黑風嶺的瘴氣又濃了幾分。塵麟用令牌鎮住界碑裂縫,指尖的灰氣比上月凝實了些,卻仍難抵黑氣反撲。他翻遍石屋手記,只找到“靈氣可輔界力”的只言片語,具體如何融合,卻無半分記載。
這日,他下山換糧,撞見集鎮上圍了群人。擠進去一看,是個穿紫袍的修士,正指著墻上的告示吆喝:“玄清觀收外門弟子,不論靈根優劣,只要肯下苦功!包吃住,每月還有月例!”
人群里一片嘩然。玄清觀雖不如青風山名氣大,卻也是正經仙門,哪有不看靈根收徒的?
塵麟盯著告示上“不論靈根優劣”幾字,心跳漏了一拍。他摸了摸懷里的令牌——界力修煉遇了瓶頸,若能入玄清觀學些基礎法門,或許能找到融合之法。
可玄甲衛的身份……他猶豫片刻,瞥見袖口磨出的破洞,想起界碑裂縫日擴的緊迫,終究咬了咬牙。
報名處設在鎮外的客棧,紫袍修士見他衣衫破舊,眼里閃過嫌棄,卻還是按流程測了靈根。當那枚測靈玉牌亮起熟悉的灰光時,修士皺眉:“雜靈根?也罷,湊個數吧,簽了這契,就算入了門。”
契書上寫著“外門弟子需服役五年,不得擅自離觀”,塵麟掃了眼,提筆在“姓名”處寫下“塵麟”二字。
入觀頭三月,果然如告示所說,不論靈根,只練基礎吐納。玄清觀的功法比青風山的粗淺,卻勝在直白,塵麟照著練,竟覺丹田氣流比往日活絡些。他白天跟著師兄們挑水劈柴,夜里偷偷躲在柴房,試著用玄清觀的法門引導靈氣,融入界力。
一日,他在后山練拳——這是玄清觀的入門鍛體術,他卻暗用界力催動,拳頭砸在樹干上,竟留下個寸深的凹痕。
“好個暗勁。”
身后傳來聲音,塵麟回頭,見是個掃地的老道,穿著打補丁的道袍,手里握著柄竹掃帚。
“弟子瞎練的。”他慌忙低頭。
老道笑了,用掃帚柄敲了敲樹干:“根骨是璞,功法是鑿,鑿子不對,再好的璞也開不出玉。你這力氣,用錯地方了。”

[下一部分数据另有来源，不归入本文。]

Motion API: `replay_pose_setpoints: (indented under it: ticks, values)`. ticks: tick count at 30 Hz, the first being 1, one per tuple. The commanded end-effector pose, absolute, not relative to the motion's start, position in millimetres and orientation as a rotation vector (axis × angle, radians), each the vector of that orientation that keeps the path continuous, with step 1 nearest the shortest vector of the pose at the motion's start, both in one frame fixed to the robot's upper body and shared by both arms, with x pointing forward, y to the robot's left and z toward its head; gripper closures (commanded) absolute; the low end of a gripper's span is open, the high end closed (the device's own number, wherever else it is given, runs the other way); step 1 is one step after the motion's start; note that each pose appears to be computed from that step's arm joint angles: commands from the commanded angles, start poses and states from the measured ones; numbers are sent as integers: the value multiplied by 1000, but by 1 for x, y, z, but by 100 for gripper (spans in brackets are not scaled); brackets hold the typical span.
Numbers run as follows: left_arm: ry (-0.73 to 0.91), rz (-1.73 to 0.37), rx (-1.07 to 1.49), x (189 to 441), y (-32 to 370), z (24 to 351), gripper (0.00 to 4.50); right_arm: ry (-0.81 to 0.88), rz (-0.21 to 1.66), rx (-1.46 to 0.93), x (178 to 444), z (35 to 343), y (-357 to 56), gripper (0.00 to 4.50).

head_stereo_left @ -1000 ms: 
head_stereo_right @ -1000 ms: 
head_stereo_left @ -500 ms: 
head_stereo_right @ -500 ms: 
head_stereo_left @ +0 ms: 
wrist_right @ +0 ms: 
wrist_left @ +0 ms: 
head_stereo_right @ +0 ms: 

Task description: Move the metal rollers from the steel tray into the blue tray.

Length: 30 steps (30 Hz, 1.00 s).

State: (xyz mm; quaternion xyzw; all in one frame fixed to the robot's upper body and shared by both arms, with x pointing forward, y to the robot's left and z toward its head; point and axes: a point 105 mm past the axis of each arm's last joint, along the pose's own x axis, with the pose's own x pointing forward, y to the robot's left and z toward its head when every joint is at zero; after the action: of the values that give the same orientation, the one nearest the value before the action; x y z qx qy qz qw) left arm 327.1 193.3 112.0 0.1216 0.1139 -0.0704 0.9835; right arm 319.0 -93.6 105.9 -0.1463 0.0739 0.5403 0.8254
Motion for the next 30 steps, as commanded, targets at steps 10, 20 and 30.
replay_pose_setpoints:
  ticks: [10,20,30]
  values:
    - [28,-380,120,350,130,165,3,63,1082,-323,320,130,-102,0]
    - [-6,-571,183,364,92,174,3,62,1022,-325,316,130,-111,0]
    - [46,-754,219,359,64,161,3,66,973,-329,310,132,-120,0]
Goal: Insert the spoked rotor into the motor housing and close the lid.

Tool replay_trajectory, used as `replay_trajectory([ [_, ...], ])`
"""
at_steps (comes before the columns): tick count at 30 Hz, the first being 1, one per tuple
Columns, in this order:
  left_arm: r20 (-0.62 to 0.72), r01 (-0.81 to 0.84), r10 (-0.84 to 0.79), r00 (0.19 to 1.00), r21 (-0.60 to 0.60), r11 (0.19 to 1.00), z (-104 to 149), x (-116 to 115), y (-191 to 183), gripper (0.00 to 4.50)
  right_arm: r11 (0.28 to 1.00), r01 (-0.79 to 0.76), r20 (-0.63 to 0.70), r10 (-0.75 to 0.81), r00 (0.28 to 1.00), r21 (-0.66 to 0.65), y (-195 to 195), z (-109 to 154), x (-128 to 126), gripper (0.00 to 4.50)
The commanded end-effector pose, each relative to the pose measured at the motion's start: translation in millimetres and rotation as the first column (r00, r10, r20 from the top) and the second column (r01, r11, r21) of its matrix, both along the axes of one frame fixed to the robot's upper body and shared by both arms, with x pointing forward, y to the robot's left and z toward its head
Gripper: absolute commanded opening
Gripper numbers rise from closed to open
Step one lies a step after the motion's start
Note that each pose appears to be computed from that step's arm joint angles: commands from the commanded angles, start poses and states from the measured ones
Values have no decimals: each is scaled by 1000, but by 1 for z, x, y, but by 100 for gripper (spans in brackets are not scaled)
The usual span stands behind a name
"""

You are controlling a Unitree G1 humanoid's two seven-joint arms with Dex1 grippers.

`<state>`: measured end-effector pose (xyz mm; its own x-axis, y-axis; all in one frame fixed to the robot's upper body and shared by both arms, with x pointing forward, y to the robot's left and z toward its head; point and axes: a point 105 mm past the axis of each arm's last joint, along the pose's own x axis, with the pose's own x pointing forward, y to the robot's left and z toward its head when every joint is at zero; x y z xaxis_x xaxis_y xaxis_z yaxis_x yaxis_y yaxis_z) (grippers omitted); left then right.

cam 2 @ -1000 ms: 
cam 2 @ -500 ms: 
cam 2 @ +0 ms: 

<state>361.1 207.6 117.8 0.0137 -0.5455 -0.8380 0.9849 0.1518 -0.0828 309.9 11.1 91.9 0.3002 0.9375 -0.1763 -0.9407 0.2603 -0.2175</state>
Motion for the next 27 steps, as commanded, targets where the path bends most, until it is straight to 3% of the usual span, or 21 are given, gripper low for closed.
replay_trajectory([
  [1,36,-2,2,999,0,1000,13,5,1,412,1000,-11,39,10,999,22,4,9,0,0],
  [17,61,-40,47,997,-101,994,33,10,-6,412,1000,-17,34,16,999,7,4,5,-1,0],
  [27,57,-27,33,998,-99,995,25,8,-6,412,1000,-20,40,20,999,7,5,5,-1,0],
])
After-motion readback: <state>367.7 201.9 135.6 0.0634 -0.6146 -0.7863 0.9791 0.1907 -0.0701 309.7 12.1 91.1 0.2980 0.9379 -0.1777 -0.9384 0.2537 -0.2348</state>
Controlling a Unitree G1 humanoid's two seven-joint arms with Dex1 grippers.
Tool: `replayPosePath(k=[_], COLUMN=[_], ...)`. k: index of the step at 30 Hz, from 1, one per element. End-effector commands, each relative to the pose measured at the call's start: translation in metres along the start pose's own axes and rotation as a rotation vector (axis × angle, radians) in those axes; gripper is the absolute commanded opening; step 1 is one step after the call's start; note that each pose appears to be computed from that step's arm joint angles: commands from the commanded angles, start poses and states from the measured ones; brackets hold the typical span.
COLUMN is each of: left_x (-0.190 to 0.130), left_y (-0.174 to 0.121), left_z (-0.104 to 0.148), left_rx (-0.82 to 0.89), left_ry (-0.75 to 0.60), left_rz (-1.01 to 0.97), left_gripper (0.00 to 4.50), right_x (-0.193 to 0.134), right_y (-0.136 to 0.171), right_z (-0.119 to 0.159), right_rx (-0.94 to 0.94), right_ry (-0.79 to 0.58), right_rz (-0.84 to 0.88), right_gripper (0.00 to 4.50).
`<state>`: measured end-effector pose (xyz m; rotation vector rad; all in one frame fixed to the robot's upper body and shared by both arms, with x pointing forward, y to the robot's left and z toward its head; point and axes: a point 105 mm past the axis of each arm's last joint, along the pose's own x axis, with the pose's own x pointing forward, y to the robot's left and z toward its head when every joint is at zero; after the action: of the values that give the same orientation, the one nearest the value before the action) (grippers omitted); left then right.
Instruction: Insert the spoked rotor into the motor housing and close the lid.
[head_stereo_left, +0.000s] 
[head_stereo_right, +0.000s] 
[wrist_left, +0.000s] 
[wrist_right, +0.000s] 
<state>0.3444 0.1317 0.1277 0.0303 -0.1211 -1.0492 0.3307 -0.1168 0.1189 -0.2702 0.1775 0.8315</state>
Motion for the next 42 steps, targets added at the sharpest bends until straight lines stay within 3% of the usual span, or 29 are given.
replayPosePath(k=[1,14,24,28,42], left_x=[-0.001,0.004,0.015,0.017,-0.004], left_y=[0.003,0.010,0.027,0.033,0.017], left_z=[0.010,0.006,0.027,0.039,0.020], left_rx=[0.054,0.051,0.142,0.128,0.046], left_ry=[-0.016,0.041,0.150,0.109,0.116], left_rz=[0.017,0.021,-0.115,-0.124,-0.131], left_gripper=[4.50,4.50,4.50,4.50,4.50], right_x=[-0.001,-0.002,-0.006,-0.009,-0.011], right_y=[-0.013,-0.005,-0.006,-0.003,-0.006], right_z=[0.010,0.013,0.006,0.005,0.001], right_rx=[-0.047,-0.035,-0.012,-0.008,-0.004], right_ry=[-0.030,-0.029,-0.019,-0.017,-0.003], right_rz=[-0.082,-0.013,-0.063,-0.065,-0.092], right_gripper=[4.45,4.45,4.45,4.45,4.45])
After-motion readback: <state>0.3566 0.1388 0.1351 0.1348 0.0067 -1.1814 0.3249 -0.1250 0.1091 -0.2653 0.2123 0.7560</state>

他隨手比劃了個拳式,看似緩慢,卻帶著股說不出的韻律,落在樹干上,沒留痕跡,樹身卻微微震顫。
“看到了?力要透里,別浮在表。”老道看著他,“你想學的,不止是吐納吧?”
塵麟心頭一凜,正想辯解,老道卻已轉身,只留下句話:“東廂房的舊書堆里,有本《納元訣》,或許合你胃口。”
夜里,塵麟果然在舊書堆里找到那本泛黃的冊子,開篇便寫:“天地之氣,無分仙凡,納之有道,融之有方……”
他捧著冊子,望著窗外的月光,忽然明白——所謂仙途,未必只有一條道。他既要守好界碑,也得握住這來之不易的機緣,哪怕是在仙門的邊角里,也要走出條屬于自己的路。